Route information
- Maintained by Johannesburg Roads Agency and Gauteng Department of Roads and Transport
- Length: 26.4 km (16.4 mi)

Major junctions
- West end: N12 / R554 near Lenasia
- M72 at Moroka M77 at Moroka M10 at Pimville M83 at Diepkloof N12 at Diepkloof R553 at Southgate M38 at Southgate M1 / R82 at Southgate M7 at Glenanda M95 at Glenvista
- East end: M7 at Mulbarton

Location
- Country: South Africa

Highway system
- Numbered routes of South Africa;
| ← M67 |  | → M69 |

= M68 (Johannesburg) =

Metropolitan route in the City of Johannesburg, South Africa

The M68 is a short metropolitan route in the City of Johannesburg, South Africa. It connects the south-western part of Soweto (Protea South) with Mulbarton via Diepkloof, Southgate and Glenvista.

== Route ==
The M68 begins at an interchange with the N12 Moroka Bypass and the R554 road just north of Lenasia. It begins by going northwards as Abu Baker Asvat Drive up to the next junction in Protea South (south of Protea Glen), where it becomes Chris Hani Road eastwards.

It goes east-north-east through Soweto for 10 kilometres as Chris Hani Road, meeting the M72, M77 and M10 roads, to reach a junction with the M83 road and pass by the Chris Hani Baragwanath Hospital. It proceeds eastwards as Old Potchefstroom Road, through the southern part of Diepkloof, to exit Soweto and fly over the N1 highway adjacent to the N1's interchange with the N12 highway (Johannesburg Southern Bypass). Here, there is a ramp providing access to the N12 Southern Bypass.

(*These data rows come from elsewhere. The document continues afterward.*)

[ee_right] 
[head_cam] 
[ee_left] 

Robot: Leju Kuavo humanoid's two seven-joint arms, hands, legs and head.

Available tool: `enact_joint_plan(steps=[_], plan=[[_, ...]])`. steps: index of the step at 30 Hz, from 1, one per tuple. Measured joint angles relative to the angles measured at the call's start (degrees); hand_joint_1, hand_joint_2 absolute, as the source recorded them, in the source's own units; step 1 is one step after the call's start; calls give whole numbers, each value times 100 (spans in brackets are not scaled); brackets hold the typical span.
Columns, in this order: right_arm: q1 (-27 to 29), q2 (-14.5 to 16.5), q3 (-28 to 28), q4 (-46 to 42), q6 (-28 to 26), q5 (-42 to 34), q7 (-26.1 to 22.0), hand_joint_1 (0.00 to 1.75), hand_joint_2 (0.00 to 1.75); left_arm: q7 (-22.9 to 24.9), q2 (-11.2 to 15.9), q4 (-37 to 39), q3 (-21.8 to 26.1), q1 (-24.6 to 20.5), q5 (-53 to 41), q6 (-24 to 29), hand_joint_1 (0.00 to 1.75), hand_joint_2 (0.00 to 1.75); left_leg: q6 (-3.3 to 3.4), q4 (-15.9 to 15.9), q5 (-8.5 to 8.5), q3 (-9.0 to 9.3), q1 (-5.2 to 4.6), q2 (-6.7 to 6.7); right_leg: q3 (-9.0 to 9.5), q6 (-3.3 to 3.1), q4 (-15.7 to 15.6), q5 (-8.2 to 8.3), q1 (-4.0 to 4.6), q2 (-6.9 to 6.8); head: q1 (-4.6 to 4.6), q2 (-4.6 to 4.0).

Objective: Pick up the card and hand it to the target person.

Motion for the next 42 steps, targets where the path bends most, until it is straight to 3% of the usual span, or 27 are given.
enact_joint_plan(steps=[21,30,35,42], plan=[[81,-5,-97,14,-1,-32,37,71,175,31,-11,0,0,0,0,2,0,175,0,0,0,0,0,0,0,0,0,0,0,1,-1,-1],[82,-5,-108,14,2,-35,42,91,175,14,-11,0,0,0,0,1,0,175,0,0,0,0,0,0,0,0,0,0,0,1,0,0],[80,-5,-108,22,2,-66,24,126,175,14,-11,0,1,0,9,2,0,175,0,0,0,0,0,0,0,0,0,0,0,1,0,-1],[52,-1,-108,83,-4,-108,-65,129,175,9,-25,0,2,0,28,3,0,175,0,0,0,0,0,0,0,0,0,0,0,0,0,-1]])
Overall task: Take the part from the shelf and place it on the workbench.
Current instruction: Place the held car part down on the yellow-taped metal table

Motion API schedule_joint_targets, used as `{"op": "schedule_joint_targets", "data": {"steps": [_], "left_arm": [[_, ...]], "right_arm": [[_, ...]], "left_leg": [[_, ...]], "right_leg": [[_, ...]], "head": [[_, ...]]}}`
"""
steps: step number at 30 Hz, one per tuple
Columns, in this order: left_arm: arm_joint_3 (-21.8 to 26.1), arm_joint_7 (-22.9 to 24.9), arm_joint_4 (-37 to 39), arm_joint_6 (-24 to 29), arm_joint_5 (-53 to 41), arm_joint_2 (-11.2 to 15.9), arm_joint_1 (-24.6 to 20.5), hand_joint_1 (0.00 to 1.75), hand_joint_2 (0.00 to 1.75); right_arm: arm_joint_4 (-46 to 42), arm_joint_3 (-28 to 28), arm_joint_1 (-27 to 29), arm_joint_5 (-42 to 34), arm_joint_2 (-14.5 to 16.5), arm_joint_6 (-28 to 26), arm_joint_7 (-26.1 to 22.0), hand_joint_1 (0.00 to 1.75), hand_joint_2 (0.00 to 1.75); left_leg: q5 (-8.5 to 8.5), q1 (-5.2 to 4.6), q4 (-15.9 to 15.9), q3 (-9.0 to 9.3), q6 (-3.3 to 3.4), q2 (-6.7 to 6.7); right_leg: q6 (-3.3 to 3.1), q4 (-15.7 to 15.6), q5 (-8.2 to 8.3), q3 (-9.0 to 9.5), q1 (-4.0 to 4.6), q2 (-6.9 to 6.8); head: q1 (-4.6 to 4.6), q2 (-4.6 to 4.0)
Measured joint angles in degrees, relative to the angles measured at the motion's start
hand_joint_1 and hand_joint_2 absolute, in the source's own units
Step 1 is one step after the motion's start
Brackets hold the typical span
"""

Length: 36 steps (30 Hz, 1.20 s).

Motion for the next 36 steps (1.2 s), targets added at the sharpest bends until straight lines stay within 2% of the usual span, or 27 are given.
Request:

The M68 enters the Johannesburg South Area, first entering the Southgate suburb and meeting the R553 road (Golden Highway), then meeting the M38 road (Rifle Range Road) at the next junction and passing by the Southgate Shopping Centre (north of Meredale). Immediately after the Southgate Shopping Centre, the M68 crosses the R82/M1 highway (De Villiers Graaff Motorway) as Columbine Avenue and continues eastwards to pass through the suburbs of Mondeor, Winchester Hills and Suideroord.

5 kilometres east of the M1/R82 interchange, the M68 meets the M7 road (Kliprivier Drive) and leaves Suideroord to enter the Glenada suburb. Soon after, the M68 turns southwards and enters the Glenvista suburb, where it meets the M95 road (Bellairs Drive). It continues southwards to enter the suburb of Mulbarton, where it ends at another junction with the M7 road (Kliprivier Drive).